De um ponto de vista histórico, a viagem espiritual é uma ocorrência dramática, pois implica que o homem percorra caminhos solitários destinados a indivíduos capazes de afirmar a sua singularidade - quantas vezes os revolucionários acabam por copiar, depois de consolidarem a sua vitória, as mesmas estruturas que desejavam substituir? As revoluções, em vez de criarem sociedades diferentes, geram formas de poder autoritárias, incapazes de alterarem as estruturas anquilosadas contra as quais se rebelaram, Mas a arte, sendo paixão, é um campo diferente do da atividade política, da fé religiosa, das lógicas económicas, dos valores sociais; no jazz, as viagens espirituais são feitas de outras coisas, levando os artistas a percorrerem territórios desconhecidos e imprevisíveis.
Em 1959, Ornette Coleman gravou um disco estranho com um título premonitório de cariz profético, anunciando a forma do jazz por vir. A estreia em concerto deste seu novo grupo deu-se no famoso Five Spot Café, em Nova Iorque, e a primeira noite foi, segundo alguns testemunhos, um acontecimento impressionante e inesquecível; pode dizer-se que ninguém estava preparado para escutar aquela sonoridade. Os músicos desenvolviam ideias próprias, livres e poderosas, representando uma realidade envolvente que parecia simbolizar a verdadeira noção de Zeitgeist. Através da sua música, Ornette fazia uma síntese perfeita do que habitualmente é assumido como o “espírito do tempo”; durante o concerto falou da paranoia colectiva que ensombrava o mundo e do perigo de um conflito nuclear que abalava as mentalidades. Nessa época, as pessoas acreditavam numa visão apocalíptica sobre o futuro da humanidade e pressentia-se uma urgência que nunca antes se tinha experienciado; vivia-se o presente como se tudo pudesse deixar de existir de um dia para o outro. Os artistas imaginavam-se numa frente de batalha, obrigados a arriscar a vida em cada nota que tocavam. Hoje em dia, todos nós corremos também diversos tipos de riscos, mais ou menos conhecidos, uns internos outros externos, mas todos capazes de colocarem em causa a nossa sobrevivência; a qualquer instante tanto podemos ser invadidos por novos microrganismos hostis e letais, como se fossem seres extraterrestres ou entidades abstractas munidas de inteligência artificial, construídas pela ação humana.

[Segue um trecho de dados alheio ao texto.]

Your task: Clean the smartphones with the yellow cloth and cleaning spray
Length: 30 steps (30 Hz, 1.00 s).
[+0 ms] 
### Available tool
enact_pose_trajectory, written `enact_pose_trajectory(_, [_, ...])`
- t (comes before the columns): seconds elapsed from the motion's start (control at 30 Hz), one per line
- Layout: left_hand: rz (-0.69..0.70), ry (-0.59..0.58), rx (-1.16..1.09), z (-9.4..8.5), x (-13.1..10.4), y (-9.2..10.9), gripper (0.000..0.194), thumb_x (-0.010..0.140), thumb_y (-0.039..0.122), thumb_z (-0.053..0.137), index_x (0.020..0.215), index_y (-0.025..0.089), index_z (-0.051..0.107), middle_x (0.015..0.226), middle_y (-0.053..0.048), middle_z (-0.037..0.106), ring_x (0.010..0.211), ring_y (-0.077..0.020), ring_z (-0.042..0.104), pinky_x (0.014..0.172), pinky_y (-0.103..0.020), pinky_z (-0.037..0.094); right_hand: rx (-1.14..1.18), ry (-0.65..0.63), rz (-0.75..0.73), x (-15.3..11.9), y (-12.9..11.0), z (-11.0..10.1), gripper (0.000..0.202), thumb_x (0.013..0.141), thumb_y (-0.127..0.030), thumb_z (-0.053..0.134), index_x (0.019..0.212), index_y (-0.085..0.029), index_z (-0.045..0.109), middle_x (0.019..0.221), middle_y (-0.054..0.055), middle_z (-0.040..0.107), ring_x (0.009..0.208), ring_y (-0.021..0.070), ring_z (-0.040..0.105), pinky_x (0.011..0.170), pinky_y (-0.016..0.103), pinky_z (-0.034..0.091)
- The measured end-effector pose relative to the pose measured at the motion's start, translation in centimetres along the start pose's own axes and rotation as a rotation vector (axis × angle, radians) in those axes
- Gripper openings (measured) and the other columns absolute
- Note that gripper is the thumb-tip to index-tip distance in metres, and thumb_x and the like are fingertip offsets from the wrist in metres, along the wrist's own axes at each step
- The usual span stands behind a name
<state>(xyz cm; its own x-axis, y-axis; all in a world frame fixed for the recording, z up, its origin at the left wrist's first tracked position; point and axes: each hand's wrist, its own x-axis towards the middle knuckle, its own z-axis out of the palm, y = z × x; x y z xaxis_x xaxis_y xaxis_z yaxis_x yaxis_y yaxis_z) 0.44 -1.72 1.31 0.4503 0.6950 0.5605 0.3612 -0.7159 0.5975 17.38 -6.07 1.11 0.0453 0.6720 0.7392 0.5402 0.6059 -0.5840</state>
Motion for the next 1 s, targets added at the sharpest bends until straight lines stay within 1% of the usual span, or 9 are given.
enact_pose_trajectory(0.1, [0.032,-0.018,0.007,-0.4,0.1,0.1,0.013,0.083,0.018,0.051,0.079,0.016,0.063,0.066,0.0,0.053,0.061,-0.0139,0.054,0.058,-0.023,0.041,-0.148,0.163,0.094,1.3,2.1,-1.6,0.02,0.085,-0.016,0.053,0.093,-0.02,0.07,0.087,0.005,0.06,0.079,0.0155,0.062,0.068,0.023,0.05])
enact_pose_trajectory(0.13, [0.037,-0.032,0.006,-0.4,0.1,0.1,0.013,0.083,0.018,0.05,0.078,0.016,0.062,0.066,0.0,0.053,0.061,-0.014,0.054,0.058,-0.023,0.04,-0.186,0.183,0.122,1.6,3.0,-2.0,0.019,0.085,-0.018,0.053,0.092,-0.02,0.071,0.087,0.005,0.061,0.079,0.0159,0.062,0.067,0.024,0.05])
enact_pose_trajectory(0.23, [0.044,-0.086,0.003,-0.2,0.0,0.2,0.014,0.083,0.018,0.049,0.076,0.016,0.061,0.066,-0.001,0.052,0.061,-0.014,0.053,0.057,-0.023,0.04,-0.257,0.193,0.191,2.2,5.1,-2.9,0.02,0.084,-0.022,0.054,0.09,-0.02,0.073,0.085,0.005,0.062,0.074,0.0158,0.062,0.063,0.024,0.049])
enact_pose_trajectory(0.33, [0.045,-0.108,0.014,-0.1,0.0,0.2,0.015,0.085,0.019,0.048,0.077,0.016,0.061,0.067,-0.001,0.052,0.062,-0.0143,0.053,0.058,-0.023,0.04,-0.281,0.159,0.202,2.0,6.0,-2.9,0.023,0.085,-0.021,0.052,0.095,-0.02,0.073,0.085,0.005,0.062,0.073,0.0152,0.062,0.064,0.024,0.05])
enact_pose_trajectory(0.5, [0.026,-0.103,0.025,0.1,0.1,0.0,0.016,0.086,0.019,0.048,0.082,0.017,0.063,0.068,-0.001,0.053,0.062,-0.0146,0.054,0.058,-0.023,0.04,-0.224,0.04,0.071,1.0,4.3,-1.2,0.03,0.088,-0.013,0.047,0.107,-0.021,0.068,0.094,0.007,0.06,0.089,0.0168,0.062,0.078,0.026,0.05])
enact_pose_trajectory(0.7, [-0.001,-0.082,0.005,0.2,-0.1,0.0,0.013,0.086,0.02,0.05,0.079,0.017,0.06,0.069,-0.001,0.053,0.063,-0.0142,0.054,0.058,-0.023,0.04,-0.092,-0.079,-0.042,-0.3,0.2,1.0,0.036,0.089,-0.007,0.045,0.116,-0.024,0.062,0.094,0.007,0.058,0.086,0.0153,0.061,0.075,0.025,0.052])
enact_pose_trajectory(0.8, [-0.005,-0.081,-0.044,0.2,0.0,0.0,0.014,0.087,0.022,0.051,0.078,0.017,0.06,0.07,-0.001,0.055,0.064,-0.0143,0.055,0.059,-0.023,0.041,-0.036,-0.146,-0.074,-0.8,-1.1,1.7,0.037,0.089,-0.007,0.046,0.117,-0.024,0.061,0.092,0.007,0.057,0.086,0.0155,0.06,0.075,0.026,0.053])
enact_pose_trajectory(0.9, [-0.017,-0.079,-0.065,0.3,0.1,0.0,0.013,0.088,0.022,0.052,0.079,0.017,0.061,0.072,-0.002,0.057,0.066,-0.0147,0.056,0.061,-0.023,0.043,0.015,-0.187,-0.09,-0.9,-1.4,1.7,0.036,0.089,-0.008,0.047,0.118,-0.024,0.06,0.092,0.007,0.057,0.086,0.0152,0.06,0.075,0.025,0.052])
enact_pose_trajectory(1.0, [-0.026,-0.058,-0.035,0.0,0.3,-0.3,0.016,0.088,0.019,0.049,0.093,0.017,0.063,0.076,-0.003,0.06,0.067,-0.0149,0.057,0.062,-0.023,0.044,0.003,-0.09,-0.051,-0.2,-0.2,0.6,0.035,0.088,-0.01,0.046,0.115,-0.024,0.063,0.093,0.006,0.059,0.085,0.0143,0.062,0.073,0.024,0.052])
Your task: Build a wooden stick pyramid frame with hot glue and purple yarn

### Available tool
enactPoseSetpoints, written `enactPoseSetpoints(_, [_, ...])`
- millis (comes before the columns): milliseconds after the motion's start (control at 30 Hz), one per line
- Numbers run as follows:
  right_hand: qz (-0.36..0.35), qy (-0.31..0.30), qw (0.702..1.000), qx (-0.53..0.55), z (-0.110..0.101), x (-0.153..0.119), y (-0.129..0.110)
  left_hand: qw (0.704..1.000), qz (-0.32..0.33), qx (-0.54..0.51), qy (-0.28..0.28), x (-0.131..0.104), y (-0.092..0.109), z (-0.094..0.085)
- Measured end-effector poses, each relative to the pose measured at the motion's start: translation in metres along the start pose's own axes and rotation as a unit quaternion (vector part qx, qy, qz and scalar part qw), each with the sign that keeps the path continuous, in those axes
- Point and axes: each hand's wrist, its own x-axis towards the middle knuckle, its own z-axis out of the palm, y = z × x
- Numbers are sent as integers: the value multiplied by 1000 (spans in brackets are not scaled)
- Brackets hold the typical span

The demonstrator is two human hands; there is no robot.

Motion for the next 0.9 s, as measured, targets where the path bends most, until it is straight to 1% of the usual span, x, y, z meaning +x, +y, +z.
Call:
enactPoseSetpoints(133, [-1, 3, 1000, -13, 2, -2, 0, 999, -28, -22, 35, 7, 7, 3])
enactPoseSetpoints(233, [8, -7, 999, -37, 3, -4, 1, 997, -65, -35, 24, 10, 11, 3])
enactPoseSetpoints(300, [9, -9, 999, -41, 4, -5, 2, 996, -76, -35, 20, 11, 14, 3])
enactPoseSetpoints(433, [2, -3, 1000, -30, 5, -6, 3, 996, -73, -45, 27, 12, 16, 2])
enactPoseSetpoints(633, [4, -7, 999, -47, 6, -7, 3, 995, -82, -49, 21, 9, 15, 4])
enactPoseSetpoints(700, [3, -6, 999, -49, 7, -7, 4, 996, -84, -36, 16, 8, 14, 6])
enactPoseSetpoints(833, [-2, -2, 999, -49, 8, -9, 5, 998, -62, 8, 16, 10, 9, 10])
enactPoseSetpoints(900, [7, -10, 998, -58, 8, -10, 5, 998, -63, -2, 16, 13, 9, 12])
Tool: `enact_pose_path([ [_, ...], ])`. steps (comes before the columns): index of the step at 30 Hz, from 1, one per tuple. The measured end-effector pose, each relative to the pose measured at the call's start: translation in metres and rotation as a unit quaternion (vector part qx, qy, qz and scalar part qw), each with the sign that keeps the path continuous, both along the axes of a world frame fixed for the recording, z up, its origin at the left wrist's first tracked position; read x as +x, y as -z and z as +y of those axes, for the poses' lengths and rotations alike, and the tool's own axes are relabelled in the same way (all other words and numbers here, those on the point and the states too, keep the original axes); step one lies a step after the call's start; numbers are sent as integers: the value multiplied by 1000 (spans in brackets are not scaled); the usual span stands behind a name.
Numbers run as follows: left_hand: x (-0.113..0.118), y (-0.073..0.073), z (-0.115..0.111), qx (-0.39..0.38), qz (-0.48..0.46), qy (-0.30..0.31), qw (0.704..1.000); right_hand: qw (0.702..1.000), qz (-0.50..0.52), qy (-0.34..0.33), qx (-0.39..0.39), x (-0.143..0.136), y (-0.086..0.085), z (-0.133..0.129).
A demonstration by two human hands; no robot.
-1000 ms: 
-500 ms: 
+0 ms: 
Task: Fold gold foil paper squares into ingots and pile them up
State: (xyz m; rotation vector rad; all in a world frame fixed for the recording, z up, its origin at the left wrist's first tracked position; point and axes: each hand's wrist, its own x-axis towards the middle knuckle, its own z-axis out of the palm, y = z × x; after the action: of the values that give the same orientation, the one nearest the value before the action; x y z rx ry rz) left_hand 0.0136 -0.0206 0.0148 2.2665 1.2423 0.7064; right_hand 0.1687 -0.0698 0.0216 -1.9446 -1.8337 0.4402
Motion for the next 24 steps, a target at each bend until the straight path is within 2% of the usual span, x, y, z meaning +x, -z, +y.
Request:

Perante o contexto actual, talvez a melhor forma de definir o meio em que o jazz tem de sobreviver seja aplicando o conceito de interregno, habitualmente utlizado na história para indicar uma mudança forçada, muitas vezes imprevista, resultante de um vazio de poder momentâneo. Subjacente a esta noção está um clima de crise permanente, na qual o que é velho, estando para terminar, não permite às coisas novas aparecerem tanto em força, como em discernimento. Prevê-se assim, um entrada num novo ciclo que se adia sem cessar, não estando completamente definido. O poder também faz o mesmo, quando tende a preencher todo o vazio político com a continuação do que já era; a arte a música e o jazz seguem o mesmo caminho, não deixando de ocupar de imediato qualquer espaço criativo devoluto.
O excesso de estímulos, transversal a todo o planeta, faz derivar o homem para pensamentos problemáticos que o obrigam duvidar de si e de todas as suas narrativas ficcionais criadas com o fim de encontrar um sentido para a vida. O desconhecido que nos escapa é mitificado por ficções, cimento mitológico portador de sentido para os acontecimentos do mundo. E se o mundo se encontra envolvido num excedente de comunicação é compreensível que não exista espaço disponível para as pessoas apresentarem as suas histórias. Agora, só não desapareceu o silêncio.